THE PERILS OF THE CELEBRITY
THE PERILS OF THE CELEBRITY
by William H. Benson
February 9, 2012
On February 9, 1864, George Armstrong Custer married Elizabeth Bacon, a girl from his hometown of Monroe, Michigan. Libby’s father did not approve of the match, because Custer was the son of the village blacksmith, but she loved this dashing general, the youngest in the U.S. Army.
After the Civil War ended, Custer proved himself an adept media personality, carefully polishing both his boots and his image. He wore a sharp Army Uniform and a slouch hat, his wavy blond hair dangling out in ringlets. So that newspapers would publish reports of his adventures fighting Indians on the Great Plains, he invited journalists along on his daring military campaigns.
Brash, impulsive, a showboat, “a vain dandy,” he eventually flamed out. Thinking himself invincible, he flirted with disaster, assumed too much risk, put himself in harm’s way, and his enemies cut him down. His widowed wife then wrote three books of his adventures, slanting them all towards promoting his memory and his image as a gallant hero. One can safely call him America’s first star.
Over 2400 stars are etched into the sidewalk on Hollywood’s Walk of Fame, along Hollywood and Vine. It is rumored that the first person to receive a star was Joanne Woodward, on February 9, 1960, for her portrayal of a woman with multiple personalities in the movie The Three Faces of Eve. Actually, she was just one in that first group of 1500 to receive stars, but she was the first to arrive on Hollywood Boulevard with a cameraman. All kinds of stars have subsequently been honored, such as Billy Graham, Woody Woodpecker, Lassie, and Joanne Woodward’s husband, Paul Newman.
On January 29, 1958, Newman married Woodward, and two years later they fled Hollywood and settled in Westport, Connecticut where they raised their children. In 2006, a reporter asked Paul Newman how he and Woodward had stayed married for so long, and he answered, “I have steak at home. Why go out for hamburger?” He also said that, “It’s absolutely amazing that I survived all the booze and smoking and the cars and the career. . . . It’s been a privilege to be here.”

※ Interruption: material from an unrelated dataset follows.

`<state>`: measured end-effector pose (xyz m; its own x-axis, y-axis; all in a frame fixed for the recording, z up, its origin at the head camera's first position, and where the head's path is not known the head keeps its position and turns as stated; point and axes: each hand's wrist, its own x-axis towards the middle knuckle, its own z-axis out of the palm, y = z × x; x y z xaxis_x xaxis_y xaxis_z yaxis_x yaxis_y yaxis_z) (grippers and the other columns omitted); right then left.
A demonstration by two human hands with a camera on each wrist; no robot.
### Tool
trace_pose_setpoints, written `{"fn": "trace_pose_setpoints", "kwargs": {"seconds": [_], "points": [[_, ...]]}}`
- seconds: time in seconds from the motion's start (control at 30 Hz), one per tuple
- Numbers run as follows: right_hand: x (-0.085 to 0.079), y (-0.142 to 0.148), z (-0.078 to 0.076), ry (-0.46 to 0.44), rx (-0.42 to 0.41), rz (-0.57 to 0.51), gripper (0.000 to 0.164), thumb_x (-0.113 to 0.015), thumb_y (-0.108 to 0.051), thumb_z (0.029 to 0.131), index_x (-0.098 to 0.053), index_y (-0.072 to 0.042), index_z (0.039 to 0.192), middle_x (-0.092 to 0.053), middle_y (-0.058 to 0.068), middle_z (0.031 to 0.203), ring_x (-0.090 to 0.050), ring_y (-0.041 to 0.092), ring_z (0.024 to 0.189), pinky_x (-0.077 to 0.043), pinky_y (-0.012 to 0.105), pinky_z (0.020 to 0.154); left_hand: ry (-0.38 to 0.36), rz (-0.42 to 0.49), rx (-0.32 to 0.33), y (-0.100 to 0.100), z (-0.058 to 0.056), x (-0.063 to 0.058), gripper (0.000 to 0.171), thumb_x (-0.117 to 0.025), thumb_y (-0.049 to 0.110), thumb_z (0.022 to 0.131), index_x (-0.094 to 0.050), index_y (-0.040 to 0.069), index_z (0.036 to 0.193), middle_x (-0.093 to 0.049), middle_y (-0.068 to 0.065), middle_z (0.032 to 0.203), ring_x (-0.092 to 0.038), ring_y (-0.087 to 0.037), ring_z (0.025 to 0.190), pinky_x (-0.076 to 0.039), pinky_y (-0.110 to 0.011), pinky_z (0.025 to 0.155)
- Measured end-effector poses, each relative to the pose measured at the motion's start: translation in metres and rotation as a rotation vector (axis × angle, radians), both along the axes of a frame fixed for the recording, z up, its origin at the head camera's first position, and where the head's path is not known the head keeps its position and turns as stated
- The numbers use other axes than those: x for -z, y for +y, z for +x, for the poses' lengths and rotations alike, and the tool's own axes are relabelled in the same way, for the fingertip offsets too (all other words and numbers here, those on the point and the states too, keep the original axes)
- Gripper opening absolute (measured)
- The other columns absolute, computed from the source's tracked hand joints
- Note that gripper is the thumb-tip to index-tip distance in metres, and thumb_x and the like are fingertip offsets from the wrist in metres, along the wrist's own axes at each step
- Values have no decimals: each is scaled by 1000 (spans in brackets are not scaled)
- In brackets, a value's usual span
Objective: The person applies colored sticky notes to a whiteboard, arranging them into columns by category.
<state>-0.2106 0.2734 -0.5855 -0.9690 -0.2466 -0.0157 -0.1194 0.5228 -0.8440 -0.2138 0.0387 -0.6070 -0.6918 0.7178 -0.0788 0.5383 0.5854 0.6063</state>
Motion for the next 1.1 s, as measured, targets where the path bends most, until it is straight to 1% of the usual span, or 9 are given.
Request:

Along the way he learned to check his risk-taking impulses, settled down, enjoyed his family and his home, worked at his film career, and steered clear of the Hollywood party scene. The couple celebrated their fiftieth anniversary on January 29, 2008, and eight months later on September 26, Paul Newman passed away at the age of 83, due to lung cancer.
Achieving stardom comes with a monumental cost, the loss of anonymity. Lindsay Lohan at the age of eleven was adorably cute in the remake of The Parent Trap, but ever since, she has tried repeatedly but failed to handle her celebrity status. In May of 2010 a judge gave her a new script to memorize: weekly alcohol education classes, an alcohol-monitoring bracelet, and random drug tests.
Daniel Radcliffe was also eleven years old when he was cast as Harry Potter and was propelled into fame, and he too started drinking nights after filming days. Now at twenty-two, he admits that when filming some of the scenes in the Harry Potter movies, he showed up mornings at the set drunk. “I can point to many scenes where I’m just gone. Dead behind the eyes.”
Achieving fame, as difficult as it is, is really the easy part. The hard part is when it happens, knowing how to handle it properly, maintaining respectability, and exercising self-management. Someone once said of Elvis Presley, “On a scale of one to ten that measures a person’s ability to handle fame and stardom, Elvis was at most a two.”
Mary Moody Emerson told her nephew Ralph Waldo to “Turn up your nose at glory and honor,” but years later, Ralph advised his readers to “Hitch your wagon to a star.” Elizabeth Bacon did just that, and George Armstrong Custer’s star fizzled.
Like cars and trucks, human bodies break down with high-mileage living. The fast Hollywood celebrity life-style cuts years off the back end of a person’s life, and people have known this for centuries. To paraphrase St. Augustine, who wrote in a different context, some aspiring actor might write, “Lord, give me fame, but do not give it yet.”